# DATA FOR REVIEW:

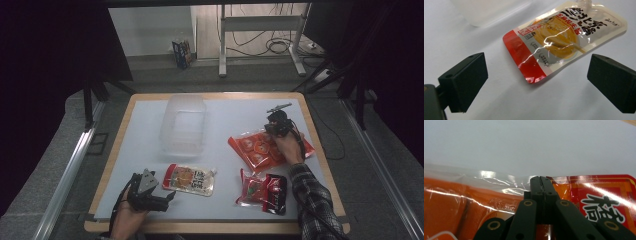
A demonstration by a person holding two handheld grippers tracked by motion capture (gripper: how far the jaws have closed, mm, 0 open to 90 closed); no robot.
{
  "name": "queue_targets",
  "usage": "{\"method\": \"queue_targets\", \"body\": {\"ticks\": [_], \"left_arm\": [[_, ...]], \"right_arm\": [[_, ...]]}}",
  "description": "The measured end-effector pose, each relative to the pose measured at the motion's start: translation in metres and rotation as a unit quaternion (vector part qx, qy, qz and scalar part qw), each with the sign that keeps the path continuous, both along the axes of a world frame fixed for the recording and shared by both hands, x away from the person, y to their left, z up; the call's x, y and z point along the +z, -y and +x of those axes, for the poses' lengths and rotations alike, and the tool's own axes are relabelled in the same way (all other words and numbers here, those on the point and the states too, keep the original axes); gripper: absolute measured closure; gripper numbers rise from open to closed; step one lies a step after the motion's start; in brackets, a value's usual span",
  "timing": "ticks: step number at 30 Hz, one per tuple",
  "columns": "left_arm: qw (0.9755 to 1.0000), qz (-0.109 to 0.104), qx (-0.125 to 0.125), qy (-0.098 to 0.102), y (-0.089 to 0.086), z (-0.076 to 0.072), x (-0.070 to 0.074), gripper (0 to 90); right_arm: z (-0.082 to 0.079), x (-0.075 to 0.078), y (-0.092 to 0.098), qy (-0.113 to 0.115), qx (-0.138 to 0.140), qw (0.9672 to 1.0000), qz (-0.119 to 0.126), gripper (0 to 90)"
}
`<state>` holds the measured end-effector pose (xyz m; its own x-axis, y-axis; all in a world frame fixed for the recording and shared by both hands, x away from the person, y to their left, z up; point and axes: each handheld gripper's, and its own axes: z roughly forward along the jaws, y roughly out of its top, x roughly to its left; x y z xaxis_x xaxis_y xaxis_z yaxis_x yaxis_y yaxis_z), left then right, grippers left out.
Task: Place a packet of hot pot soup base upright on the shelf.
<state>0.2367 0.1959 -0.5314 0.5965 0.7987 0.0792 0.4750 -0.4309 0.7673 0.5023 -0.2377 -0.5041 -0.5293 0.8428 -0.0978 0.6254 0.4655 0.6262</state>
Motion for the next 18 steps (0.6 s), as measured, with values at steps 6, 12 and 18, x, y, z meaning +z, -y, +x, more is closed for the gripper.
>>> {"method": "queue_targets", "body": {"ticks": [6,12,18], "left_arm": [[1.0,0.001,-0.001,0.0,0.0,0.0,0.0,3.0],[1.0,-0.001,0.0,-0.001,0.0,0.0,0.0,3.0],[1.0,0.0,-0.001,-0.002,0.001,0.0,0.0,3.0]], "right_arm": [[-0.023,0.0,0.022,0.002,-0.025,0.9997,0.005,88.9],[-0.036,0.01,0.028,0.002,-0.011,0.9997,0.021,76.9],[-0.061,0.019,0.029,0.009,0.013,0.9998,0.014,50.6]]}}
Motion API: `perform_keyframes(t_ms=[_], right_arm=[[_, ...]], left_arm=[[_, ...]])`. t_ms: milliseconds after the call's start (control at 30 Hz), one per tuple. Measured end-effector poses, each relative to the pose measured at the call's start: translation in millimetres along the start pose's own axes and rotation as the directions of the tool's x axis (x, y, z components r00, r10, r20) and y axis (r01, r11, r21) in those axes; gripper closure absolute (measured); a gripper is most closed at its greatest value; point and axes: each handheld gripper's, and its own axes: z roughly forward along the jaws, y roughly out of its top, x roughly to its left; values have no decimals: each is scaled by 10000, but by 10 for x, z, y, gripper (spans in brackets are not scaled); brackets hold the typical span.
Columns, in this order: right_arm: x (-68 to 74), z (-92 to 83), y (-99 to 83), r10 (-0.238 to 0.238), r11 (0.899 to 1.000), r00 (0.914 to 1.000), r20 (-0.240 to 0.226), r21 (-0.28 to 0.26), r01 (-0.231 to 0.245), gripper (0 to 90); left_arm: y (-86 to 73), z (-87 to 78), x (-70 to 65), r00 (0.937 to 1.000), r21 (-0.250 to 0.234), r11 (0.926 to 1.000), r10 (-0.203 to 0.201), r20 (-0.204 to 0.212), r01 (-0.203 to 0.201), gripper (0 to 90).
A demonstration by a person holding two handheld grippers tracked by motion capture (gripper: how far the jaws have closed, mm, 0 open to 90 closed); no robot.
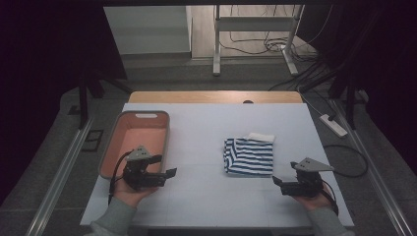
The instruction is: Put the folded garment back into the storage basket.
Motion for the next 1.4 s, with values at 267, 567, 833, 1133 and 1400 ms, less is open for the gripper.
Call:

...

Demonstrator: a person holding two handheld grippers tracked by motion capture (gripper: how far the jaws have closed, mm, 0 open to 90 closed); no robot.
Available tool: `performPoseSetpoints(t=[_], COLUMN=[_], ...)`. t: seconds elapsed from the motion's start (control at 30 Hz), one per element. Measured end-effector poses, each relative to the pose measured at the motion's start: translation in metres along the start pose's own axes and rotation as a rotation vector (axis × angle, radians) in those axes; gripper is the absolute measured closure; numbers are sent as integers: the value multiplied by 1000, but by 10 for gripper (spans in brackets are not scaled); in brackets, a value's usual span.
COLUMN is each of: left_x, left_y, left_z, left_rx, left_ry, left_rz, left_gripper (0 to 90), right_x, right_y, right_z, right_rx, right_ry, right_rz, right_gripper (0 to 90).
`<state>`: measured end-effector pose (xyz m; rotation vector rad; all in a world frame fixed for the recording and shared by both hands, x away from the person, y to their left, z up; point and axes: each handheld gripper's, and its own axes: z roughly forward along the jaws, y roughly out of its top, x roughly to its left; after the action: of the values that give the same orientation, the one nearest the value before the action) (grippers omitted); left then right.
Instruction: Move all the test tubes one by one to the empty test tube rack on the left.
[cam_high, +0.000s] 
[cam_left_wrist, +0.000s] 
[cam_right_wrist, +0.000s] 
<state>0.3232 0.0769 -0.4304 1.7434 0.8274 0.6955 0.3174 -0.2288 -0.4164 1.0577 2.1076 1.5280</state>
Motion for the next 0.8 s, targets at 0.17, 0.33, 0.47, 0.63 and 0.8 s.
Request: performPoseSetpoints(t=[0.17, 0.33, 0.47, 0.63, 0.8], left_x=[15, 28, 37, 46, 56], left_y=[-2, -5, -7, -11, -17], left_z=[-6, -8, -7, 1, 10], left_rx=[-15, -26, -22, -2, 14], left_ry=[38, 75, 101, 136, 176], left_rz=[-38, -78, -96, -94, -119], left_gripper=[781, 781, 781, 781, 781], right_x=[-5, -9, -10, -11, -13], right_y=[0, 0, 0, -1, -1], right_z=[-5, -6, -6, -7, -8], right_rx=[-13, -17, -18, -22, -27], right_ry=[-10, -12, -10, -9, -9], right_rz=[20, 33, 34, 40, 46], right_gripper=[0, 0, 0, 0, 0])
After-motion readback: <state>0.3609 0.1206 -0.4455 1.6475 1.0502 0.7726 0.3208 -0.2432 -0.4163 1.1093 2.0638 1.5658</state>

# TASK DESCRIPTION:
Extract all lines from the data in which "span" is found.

# YOUR SOLUTION:
  "description": "The measured end-effector pose, each relative to the pose measured at the motion's start: translation in metres and rotation as a unit quaternion (vector part qx, qy, qz and scalar part qw), each with the sign that keeps the path continuous, both along the axes of a world frame fixed for the recording and shared by both hands, x away from the person, y to their left, z up; the call's x, y and z point along the +z, -y and +x of those axes, for the poses' lengths and rotations alike, and the tool's own axes are relabelled in the same way (all other words and numbers here, those on the point and the states too, keep the original axes); gripper: absolute measured closure; gripper numbers rise from open to closed; step one lies a step after the motion's start; in brackets, a value's usual span",
Motion API: `perform_keyframes(t_ms=[_], right_arm=[[_, ...]], left_arm=[[_, ...]])`. t_ms: milliseconds after the call's start (control at 30 Hz), one per tuple. Measured end-effector poses, each relative to the pose measured at the call's start: translation in millimetres along the start pose's own axes and rotation as the directions of the tool's x axis (x, y, z components r00, r10, r20) and y axis (r01, r11, r21) in those axes; gripper closure absolute (measured); a gripper is most closed at its greatest value; point and axes: each handheld gripper's, and its own axes: z roughly forward along the jaws, y roughly out of its top, x roughly to its left; values have no decimals: each is scaled by 10000, but by 10 for x, z, y, gripper (spans in brackets are not scaled); brackets hold the typical span.
Available tool: `performPoseSetpoints(t=[_], COLUMN=[_], ...)`. t: seconds elapsed from the motion's start (control at 30 Hz), one per element. Measured end-effector poses, each relative to the pose measured at the motion's start: translation in metres along the start pose's own axes and rotation as a rotation vector (axis × angle, radians) in those axes; gripper is the absolute measured closure; numbers are sent as integers: the value multiplied by 1000, but by 10 for gripper (spans in brackets are not scaled); in brackets, a value's usual span.

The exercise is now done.